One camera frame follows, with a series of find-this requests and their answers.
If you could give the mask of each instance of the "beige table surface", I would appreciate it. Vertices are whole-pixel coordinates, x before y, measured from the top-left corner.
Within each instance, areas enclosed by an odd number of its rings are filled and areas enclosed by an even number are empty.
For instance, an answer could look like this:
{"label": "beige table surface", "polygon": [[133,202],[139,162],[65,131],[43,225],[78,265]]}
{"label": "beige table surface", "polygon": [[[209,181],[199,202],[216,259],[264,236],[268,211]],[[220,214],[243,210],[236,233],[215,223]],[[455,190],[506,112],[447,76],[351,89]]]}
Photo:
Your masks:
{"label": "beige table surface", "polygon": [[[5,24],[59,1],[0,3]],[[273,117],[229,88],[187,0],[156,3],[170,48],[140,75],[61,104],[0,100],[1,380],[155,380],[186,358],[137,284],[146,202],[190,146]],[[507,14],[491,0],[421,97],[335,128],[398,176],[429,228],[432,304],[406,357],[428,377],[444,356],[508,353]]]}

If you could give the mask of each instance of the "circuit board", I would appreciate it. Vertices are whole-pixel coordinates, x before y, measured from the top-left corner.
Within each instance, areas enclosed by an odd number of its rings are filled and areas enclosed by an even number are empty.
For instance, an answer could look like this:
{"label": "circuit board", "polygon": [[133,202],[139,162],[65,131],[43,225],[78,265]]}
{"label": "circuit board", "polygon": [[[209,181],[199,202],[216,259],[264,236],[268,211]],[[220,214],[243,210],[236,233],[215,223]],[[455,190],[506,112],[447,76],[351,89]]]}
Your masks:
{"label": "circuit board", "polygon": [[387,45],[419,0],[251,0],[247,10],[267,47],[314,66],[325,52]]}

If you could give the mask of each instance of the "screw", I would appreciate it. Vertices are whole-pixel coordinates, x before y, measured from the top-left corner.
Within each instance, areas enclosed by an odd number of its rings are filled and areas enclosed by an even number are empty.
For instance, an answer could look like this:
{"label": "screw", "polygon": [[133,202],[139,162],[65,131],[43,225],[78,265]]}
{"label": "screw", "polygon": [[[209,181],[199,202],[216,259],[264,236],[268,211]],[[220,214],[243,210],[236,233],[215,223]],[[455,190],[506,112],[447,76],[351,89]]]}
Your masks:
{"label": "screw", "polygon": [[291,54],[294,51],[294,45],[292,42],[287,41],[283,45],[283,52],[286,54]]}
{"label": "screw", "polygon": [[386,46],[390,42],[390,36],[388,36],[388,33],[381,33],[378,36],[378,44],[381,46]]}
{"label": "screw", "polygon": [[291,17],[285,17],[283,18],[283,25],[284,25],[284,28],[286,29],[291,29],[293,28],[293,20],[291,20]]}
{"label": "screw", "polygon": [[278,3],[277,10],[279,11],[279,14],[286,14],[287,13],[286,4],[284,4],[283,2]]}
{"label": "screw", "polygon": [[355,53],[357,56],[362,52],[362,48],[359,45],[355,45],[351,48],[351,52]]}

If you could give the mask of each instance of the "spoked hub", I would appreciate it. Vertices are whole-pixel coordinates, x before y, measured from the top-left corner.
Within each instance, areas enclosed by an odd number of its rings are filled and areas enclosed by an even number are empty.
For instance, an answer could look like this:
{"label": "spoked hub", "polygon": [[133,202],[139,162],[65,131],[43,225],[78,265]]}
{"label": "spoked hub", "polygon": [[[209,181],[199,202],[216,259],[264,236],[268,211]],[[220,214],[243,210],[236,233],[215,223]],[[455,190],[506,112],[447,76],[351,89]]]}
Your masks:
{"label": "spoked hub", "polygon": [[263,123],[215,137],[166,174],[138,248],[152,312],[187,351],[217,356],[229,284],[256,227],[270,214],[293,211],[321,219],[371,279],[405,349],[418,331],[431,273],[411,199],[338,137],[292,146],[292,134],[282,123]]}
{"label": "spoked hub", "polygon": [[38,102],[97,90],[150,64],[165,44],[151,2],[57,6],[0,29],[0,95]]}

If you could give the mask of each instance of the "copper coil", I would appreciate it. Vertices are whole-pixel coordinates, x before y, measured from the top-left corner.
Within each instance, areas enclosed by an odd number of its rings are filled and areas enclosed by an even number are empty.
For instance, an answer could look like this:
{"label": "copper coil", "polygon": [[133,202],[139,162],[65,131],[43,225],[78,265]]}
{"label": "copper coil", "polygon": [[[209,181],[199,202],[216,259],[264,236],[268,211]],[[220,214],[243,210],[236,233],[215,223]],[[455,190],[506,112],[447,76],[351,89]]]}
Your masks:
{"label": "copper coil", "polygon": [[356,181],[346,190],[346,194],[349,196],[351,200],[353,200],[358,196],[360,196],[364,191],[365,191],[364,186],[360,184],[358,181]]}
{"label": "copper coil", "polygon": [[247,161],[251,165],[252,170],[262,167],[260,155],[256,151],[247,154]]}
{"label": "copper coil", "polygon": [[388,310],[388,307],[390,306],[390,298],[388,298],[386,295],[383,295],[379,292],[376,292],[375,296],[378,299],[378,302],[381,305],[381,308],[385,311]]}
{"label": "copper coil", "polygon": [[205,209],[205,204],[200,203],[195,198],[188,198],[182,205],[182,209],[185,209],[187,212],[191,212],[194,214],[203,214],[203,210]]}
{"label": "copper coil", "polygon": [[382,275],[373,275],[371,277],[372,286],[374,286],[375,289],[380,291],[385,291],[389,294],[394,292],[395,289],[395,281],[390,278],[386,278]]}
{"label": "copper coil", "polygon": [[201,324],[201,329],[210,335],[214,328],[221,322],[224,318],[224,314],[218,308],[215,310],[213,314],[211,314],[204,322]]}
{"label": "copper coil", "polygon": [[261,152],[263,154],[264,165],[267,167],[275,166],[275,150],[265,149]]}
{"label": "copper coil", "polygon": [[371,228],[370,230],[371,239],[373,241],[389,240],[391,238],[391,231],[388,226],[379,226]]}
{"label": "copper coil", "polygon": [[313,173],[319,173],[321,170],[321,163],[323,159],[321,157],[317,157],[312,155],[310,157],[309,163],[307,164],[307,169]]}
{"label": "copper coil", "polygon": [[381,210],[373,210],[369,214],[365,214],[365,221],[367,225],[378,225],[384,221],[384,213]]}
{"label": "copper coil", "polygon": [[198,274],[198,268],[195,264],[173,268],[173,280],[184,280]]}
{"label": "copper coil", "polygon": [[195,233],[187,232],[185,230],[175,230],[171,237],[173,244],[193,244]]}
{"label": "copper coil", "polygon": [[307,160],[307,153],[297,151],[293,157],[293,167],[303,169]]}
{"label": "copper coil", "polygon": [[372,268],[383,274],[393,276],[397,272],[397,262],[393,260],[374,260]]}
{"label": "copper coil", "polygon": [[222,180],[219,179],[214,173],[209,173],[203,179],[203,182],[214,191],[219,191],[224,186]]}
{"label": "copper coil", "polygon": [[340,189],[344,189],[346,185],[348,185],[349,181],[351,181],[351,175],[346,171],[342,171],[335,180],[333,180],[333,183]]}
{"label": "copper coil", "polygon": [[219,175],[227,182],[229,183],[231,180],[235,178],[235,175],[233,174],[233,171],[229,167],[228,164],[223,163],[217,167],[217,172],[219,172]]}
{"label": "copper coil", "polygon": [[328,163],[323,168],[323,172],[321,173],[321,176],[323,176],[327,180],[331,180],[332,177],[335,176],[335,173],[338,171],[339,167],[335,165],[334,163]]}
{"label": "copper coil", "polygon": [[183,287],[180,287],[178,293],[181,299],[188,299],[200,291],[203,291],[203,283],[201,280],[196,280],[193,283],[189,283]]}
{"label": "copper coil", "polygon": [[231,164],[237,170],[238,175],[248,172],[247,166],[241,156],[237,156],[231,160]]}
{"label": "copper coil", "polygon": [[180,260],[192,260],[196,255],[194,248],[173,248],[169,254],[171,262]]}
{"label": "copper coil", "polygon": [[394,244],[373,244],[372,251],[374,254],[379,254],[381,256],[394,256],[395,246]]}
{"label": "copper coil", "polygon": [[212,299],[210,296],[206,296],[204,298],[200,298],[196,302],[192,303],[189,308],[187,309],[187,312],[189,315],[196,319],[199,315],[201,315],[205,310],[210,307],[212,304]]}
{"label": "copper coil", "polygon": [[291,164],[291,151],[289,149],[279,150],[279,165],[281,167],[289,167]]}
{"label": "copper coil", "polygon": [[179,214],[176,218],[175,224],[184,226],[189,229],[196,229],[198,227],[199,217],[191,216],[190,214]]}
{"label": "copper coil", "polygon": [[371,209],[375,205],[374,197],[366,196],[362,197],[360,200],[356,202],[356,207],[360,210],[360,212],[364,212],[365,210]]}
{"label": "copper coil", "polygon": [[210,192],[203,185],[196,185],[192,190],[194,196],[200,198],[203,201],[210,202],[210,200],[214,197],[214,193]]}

■ **What the exercise asks**
From the material above, copy each line that includes the word "whole".

■ **Task response**
If you could give the mask of each instance of the "beige table surface", I would appreciate it. Vertices are whole-pixel coordinates, x before y, measured from the top-left corner.
If you could give the mask of each instance of the "circuit board", I would appreciate it. Vertices are whole-pixel coordinates, x before y, measured from the top-left corner.
If you could give the mask of each instance of the "screw", I would appreciate it. Vertices are whole-pixel coordinates, x before y, measured from the top-left corner.
If you could give the mask of each instance of the "spoked hub", I would appreciate it. Vertices are whole-pixel coordinates, x before y, measured from the top-left corner.
If you could give the mask of each instance of the "copper coil", I would appreciate it. Vertices are whole-pixel coordinates, x before y, measured from the top-left corner.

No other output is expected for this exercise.